====== Input data

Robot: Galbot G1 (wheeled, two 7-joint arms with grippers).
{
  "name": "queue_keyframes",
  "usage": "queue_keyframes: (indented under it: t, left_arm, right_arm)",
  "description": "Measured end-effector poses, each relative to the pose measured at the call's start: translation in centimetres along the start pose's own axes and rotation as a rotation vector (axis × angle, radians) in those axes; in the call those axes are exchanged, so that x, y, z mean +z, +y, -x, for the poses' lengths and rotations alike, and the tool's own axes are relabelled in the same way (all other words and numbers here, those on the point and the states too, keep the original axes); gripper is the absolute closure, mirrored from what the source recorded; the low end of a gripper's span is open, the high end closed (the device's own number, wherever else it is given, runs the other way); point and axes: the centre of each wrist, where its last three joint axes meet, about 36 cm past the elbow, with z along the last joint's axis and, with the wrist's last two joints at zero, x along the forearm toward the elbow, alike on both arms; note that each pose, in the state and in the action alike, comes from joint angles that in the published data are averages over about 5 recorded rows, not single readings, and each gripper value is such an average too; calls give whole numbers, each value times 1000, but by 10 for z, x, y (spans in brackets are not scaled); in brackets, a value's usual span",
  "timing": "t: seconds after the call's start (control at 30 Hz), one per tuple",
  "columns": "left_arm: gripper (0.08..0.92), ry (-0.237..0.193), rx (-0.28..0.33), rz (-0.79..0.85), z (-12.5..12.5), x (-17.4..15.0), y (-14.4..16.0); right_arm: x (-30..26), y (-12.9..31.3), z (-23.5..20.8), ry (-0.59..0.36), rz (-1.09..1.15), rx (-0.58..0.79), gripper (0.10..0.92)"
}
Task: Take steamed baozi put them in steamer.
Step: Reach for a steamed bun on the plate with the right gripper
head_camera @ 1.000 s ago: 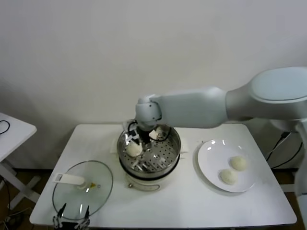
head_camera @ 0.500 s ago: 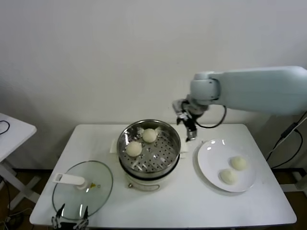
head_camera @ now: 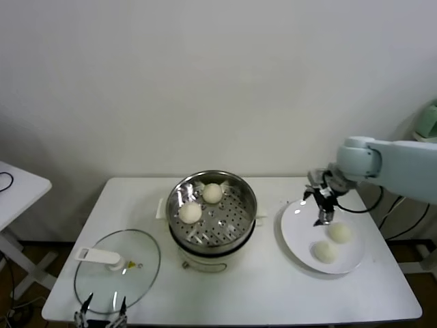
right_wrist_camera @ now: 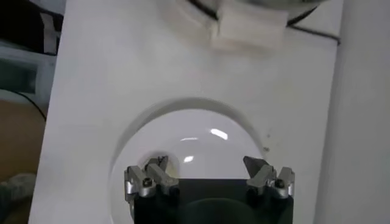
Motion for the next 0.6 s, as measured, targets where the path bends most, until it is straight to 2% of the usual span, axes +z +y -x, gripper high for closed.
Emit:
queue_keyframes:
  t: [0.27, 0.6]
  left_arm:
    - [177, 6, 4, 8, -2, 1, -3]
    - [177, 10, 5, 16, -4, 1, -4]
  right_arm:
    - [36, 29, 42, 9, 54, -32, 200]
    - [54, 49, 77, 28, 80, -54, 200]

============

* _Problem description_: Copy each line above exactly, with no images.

* _The completed task_:
Robot: Galbot G1 (wheeled, two 7-joint arms with grippers).
{
  "name": "queue_keyframes",
  "usage": "queue_keyframes: (indented under it: t, left_arm, right_arm)",
  "description": "Measured end-effector poses, each relative to the pose measured at the call's start: translation in centimetres along the start pose's own axes and rotation as a rotation vector (axis × angle, radians) in those axes; in the call those axes are exchanged, so that x, y, z mean +z, +y, -x, for the poses' lengths and rotations alike, and the tool's own axes are relabelled in the same way (all other words and numbers here, those on the point and the states too, keep the original axes); gripper is the absolute closure, mirrored from what the source recorded; the low end of a gripper's span is open, the high end closed (the device's own number, wherever else it is given, runs the other way); point and axes: the centre of each wrist, where its last three joint axes meet, about 36 cm past the elbow, with z along the last joint's axis and, with the wrist's last two joints at zero, x along the forearm toward the elbow, alike on both arms; note that each pose, in the state and in the action alike, comes from joint angles that in the published data are averages over about 5 recorded rows, not single readings, and each gripper value is such an average too; calls give whole numbers, each value times 1000, but by 10 for z, x, y (spans in brackets are not scaled); in brackets, a value's usual span",
  "timing": "t: seconds after the call's start (control at 30 Hz), one per tuple",
  "columns": "left_arm: gripper (0.08..0.92), ry (-0.237..0.193), rx (-0.28..0.33), rz (-0.79..0.85), z (-12.5..12.5), x (-17.4..15.0), y (-14.4..16.0); right_arm: x (-30..26), y (-12.9..31.3), z (-23.5..20.8), ry (-0.59..0.36), rz (-1.09..1.15), rx (-0.58..0.79), gripper (0.10..0.92)"
}
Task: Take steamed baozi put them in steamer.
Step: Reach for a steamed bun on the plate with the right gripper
head_camera @ 1.000 s ago: 
head_camera @ 0.500 s ago: 
head_camera @ now: 
right_wrist_camera @ now: 
Motion for the next 0.6 s, as measured, targets where the path bends most, until it is straight to 2% of the usual span, axes +z +y -x, gripper high for closed.
Emit:
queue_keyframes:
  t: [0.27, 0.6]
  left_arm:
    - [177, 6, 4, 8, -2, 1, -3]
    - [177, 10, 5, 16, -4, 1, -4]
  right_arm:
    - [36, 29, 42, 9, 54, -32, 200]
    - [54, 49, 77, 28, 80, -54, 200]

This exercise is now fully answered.